Un psychanalyste qualifie la blancheur de « condition semblable à un parasite »

Un psychanalyste de la ville de New York fait face à un contrecoup après avoir publié un rapport qui qualifie la blancheur de « maladie maligne ressemblant à un parasite » sans « remède permanent ».

Le Dr Donald Moss, un auteur qui enseigne à l’Institut psychanalytique de New York, a publié le mois dernier « On Avoir la blancheur » dans le Journal of the American Psychoanalytic Association.

Moss a comparé sa propre race à une maladie.

« La blancheur est une condition que l’on acquiert d’abord lorsqu’on possède – une maladie maligne ressemblant à un parasite à laquelle les « blancs » ont une sensibilité particulière », indique un résumé de l’article, selon le New York Post.

“La condition est fondamentale, générant des manières caractéristiques d’être dans son corps, dans son esprit et dans son monde”, dit le document.

“Parasitic Whiteness rend les appétits de ses hôtes voraces, insatiables et pervers”, poursuit le journal.
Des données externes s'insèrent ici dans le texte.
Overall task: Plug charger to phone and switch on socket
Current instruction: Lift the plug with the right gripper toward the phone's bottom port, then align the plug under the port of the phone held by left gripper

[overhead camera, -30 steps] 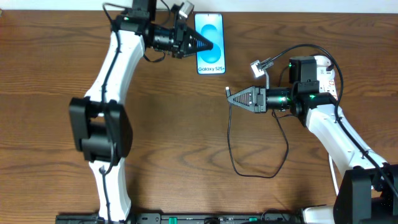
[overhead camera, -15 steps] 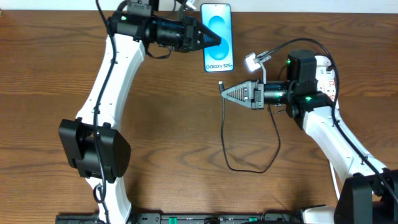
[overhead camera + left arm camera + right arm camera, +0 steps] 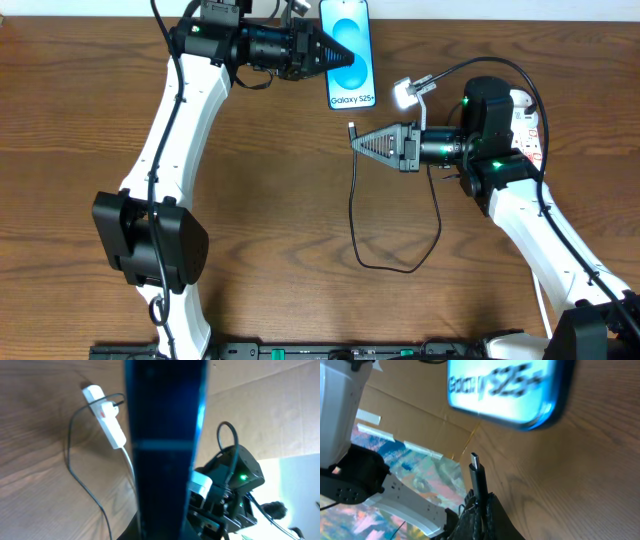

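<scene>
The phone (image 3: 350,55), blue screen lit with "Galaxy S25+", is held up off the table by my left gripper (image 3: 340,55), which is shut on its left edge. In the left wrist view the phone (image 3: 165,445) fills the middle as a dark edge-on bar. My right gripper (image 3: 362,141) is shut on the black charger plug (image 3: 352,129), just below the phone's lower end. The right wrist view shows the plug (image 3: 478,476) pointing up at the phone's bottom edge (image 3: 512,390), a short gap between them. The white socket strip (image 3: 527,125) lies at the right.
The black cable (image 3: 385,262) hangs from the plug and loops over the brown table (image 3: 260,220) before running back right toward the socket strip. The left wrist view shows the strip (image 3: 105,417) with its cable on the wood.
Both arms have risen. The phone has moved right and a little up the overhead view. My right gripper with the plug has swung left and now sits just under the phone's lower end.
My left gripper held the phone low near the table while my right gripper stood open around the plug lying on the wood. Then the right fingers closed in on the plug. Then the plug was lifted and the phone raised near the far edge. Now plug and phone nearly meet.
</scene>
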Action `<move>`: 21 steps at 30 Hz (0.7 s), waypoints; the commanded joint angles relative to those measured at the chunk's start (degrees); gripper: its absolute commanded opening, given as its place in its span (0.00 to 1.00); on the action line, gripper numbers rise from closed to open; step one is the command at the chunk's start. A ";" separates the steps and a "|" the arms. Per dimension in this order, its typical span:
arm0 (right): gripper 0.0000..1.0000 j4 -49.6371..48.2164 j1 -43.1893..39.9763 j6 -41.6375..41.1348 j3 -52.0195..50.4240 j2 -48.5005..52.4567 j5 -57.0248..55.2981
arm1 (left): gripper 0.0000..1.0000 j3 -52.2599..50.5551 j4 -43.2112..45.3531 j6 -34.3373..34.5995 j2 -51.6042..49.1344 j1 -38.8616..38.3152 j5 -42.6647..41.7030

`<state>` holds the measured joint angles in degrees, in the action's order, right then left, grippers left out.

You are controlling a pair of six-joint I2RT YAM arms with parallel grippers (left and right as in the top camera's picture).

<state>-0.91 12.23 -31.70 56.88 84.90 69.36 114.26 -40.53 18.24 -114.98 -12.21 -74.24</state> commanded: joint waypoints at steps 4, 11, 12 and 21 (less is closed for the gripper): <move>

Les « appétits déformés ciblent particulièrement les non-blancs » et « une fois établis, ces appétits sont presque impossibles à éliminer ».

Alors que « un traitement efficace consiste en une combinaison d’interventions psychiques et socio-historiques », il n’y a « aucune garantie contre la régression », écrit-il. “Il n’y a pas encore de remède permanent.”

Dans sa biographie pour l’American Psychoanalytic Association, Moss a déclaré que son travail, commençant au milieu des années 1980, avait tenté de « comprendre et démanteler les formes structurées de haine… le racisme, l’homophobie, la misogynie et la xénophobie.

Certains pourraient l’appeler Dr Woke.